Enhancing Target-unspecific Tasks through a Features Matrix¶

Conference: ICML 2025
arXiv: 2505.03414
Code: Unreleased
Area: Multimodal/Vision-Language Models (VLM), Prompt Learning
Keywords: CLIP, Features Matrix, Prompt Learning, Base-to-Novel Generalization, Generalization Ability

TL;DR¶

Proposes the Features Matrix (FM) method, which leverages multiple hand-crafted prompt templates to extract general knowledge from frozen CLIP to construct a features matrix. By aligning unexpected features with fine-tuned visual features, it enhances the model's performance on target-unspecific tasks (e.g., base-to-novel generalization, cross-dataset generalization, domain generalization).

Background & Motivation¶

Limitations of Prior Work¶

Limitations of Prior Work: Background: In recent years, large-scale vision-language models such as CLIP have achieved remarkable success in zero-shot inference. Prompt learning methods (such as CoOp, CoCoOp) adapt to downstream tasks by learning trainable prompt embeddings, performing well on base classes but often underperforming zero-shot CLIP with hand-crafted prompts on novel classes.

The core issue is: prompt tuning is prone to overfitting to the downstream data distribution, causing the model to lose the general generalization capabilities acquired during pre-training. For instance, CoOp achieves an accuracy of only 67.96% on novel classes, which is far lower than the 74.22% of zero-shot CLIP. Even when methods like KgCoOp introduce regularization constraints, their performance on novel classes (72.70%) still falls short of zero-shot CLIP.
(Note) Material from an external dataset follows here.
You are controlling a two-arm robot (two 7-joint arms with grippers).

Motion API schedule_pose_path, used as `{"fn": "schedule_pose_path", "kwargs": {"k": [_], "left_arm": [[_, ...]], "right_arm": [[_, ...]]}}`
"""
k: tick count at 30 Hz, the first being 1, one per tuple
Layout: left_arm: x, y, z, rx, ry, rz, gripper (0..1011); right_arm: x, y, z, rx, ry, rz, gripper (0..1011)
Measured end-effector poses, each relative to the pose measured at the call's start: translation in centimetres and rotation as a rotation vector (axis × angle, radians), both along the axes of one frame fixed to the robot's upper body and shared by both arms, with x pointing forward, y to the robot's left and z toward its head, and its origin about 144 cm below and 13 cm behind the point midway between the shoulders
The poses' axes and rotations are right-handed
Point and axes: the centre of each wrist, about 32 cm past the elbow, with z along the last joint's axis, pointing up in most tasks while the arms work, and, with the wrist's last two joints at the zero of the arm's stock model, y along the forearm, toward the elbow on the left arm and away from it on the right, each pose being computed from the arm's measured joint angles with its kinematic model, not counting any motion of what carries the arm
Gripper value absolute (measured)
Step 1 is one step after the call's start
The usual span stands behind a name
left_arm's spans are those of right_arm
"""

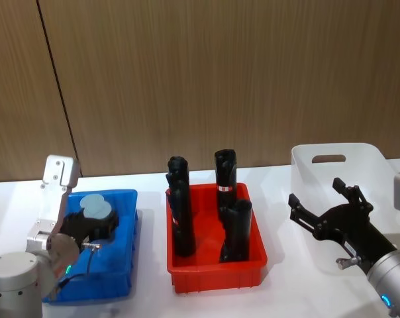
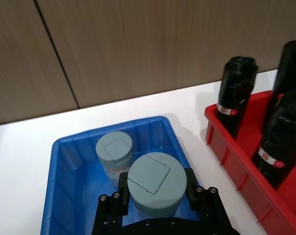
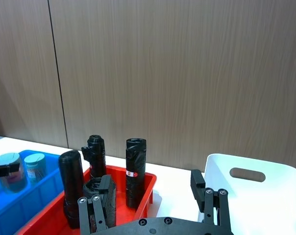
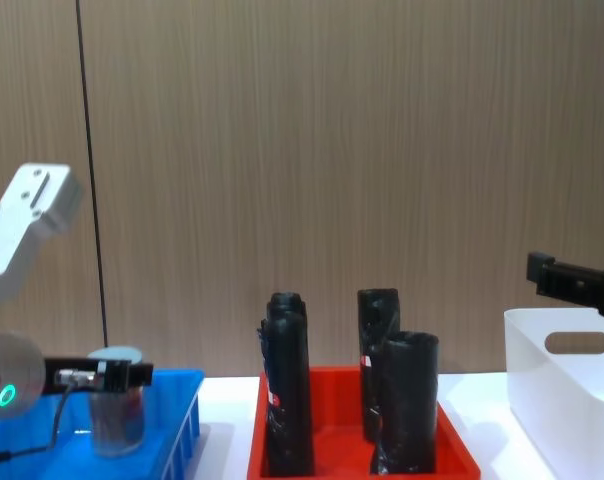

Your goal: Pick the cotton swabs from the blue box and place them into the white box.

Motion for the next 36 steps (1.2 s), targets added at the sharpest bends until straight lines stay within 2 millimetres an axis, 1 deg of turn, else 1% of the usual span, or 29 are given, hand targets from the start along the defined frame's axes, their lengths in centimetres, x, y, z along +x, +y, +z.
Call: {"fn": "schedule_pose_path", "kwargs": {"k": [17, 26, 36], "left_arm": [[-1.6, -0.7, 4.0, 0.041, -0.102, -0.230, 669], [-1.7, -0.9, 5.3, 0.022, -0.117, -0.370, 669], [-1.4, -1.2, 6.0, -0.010, -0.121, -0.527, 669]], "right_arm": [[0.0, 0.0, 0.0, 0.000, 0.000, 0.000, 1002], [0.0, 0.0, 0.0, 0.000, 0.000, 0.000, 1002], [0.0, 0.0, 0.0, 0.000, 0.000, 0.000, 1002]]}}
The authors argue that the reason is: regularization via a single hand-crafted prompt cannot fully exploit and utilize the diverse semantic general knowledge within CLIP.

Method¶

Overall Architecture¶

The FM method is a general plug-and-play module that is compatible with existing prompt learning frameworks such as CoOp, CoCoOp, MaPLe, and PromptSRC.

Mechanism: 1. Feed 60 different hand-crafted prompt templates (such as "a photo of one", "a picture of a", "a drawing of a", etc.) into the text encoder of a frozen CLIP model. 2. For each class, extract text features from all templates to construct a Features Matrix. 3. Calculate the matching scores between the fine-tuned visual features and the features within the Features Matrix to form a Scores Matrix.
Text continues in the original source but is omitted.